§ Goal of the exercise:
All of the data is to be copied without a single change.

§ Given data:
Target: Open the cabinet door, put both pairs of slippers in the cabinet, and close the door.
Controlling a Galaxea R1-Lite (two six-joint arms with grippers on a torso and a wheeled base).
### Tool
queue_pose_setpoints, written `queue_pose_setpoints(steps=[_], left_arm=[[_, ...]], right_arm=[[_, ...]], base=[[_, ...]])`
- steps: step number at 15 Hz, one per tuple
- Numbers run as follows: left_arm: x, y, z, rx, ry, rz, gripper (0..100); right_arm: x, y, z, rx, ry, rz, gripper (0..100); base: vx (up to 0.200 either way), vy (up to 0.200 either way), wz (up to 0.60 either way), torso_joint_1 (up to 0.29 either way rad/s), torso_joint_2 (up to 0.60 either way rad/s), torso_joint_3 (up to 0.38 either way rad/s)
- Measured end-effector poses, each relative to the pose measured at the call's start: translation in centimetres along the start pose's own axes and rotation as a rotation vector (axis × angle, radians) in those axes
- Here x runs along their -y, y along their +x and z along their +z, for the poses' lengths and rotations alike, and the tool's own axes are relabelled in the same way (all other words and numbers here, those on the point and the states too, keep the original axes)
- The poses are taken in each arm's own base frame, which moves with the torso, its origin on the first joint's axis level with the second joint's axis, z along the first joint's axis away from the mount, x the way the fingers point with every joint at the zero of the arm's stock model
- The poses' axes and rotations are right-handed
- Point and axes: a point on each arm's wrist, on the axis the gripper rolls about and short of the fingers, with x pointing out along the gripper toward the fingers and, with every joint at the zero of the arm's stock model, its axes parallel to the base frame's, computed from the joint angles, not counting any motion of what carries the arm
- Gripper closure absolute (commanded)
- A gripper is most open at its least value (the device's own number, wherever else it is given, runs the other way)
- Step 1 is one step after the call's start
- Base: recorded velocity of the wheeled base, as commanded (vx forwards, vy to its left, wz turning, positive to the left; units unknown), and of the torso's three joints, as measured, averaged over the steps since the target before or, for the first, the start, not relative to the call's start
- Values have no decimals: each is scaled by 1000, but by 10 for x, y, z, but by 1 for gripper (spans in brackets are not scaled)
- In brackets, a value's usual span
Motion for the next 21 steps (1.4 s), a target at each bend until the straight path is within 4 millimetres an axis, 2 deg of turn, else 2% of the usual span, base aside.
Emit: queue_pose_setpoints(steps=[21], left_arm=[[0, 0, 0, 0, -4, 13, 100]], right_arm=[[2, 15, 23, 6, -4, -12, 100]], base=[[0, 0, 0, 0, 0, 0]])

§ Result for this exercise:
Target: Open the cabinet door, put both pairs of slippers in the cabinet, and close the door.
Controlling a Galaxea R1-Lite (two six-joint arms with grippers on a torso and a wheeled base).
### Tool
queue_pose_setpoints, written `queue_pose_setpoints(steps=[_], left_arm=[[_, ...]], right_arm=[[_, ...]], base=[[_, ...]])`
- steps: step number at 15 Hz, one per tuple
- Numbers run as follows: left_arm: x, y, z, rx, ry, rz, gripper (0..100); right_arm: x, y, z, rx, ry, rz, gripper (0..100); base: vx (up to 0.200 either way), vy (up to 0.200 either way), wz (up to 0.60 either way), torso_joint_1 (up to 0.29 either way rad/s), torso_joint_2 (up to 0.60 either way rad/s), torso_joint_3 (up to 0.38 either way rad/s)
- Measured end-effector poses, each relative to the pose measured at the call's start: translation in centimetres along the start pose's own axes and rotation as a rotation vector (axis × angle, radians) in those axes
- Here x runs along their -y, y along their +x and z along their +z, for the poses' lengths and rotations alike, and the tool's own axes are relabelled in the same way (all other words and numbers here, those on the point and the states too, keep the original axes)
- The poses are taken in each arm's own base frame, which moves with the torso, its origin on the first joint's axis level with the second joint's axis, z along the first joint's axis away from the mount, x the way the fingers point with every joint at the zero of the arm's stock model
- The poses' axes and rotations are right-handed
- Point and axes: a point on each arm's wrist, on the axis the gripper rolls about and short of the fingers, with x pointing out along the gripper toward the fingers and, with every joint at the zero of the arm's stock model, its axes parallel to the base frame's, computed from the joint angles, not counting any motion of what carries the arm
- Gripper closure absolute (commanded)
- A gripper is most open at its least value (the device's own number, wherever else it is given, runs the other way)
- Step 1 is one step after the call's start
- Base: recorded velocity of the wheeled base, as commanded (vx forwards, vy to its left, wz turning, positive to the left; units unknown), and of the torso's three joints, as measured, averaged over the steps since the target before or, for the first, the start, not relative to the call's start
- Values have no decimals: each is scaled by 1000, but by 10 for x, y, z, but by 1 for gripper (spans in brackets are not scaled)
- In brackets, a value's usual span
Motion for the next 21 steps (1.4 s), a target at each bend until the straight path is within 4 millimetres an axis, 2 deg of turn, else 2% of the usual span, base aside.
Emit: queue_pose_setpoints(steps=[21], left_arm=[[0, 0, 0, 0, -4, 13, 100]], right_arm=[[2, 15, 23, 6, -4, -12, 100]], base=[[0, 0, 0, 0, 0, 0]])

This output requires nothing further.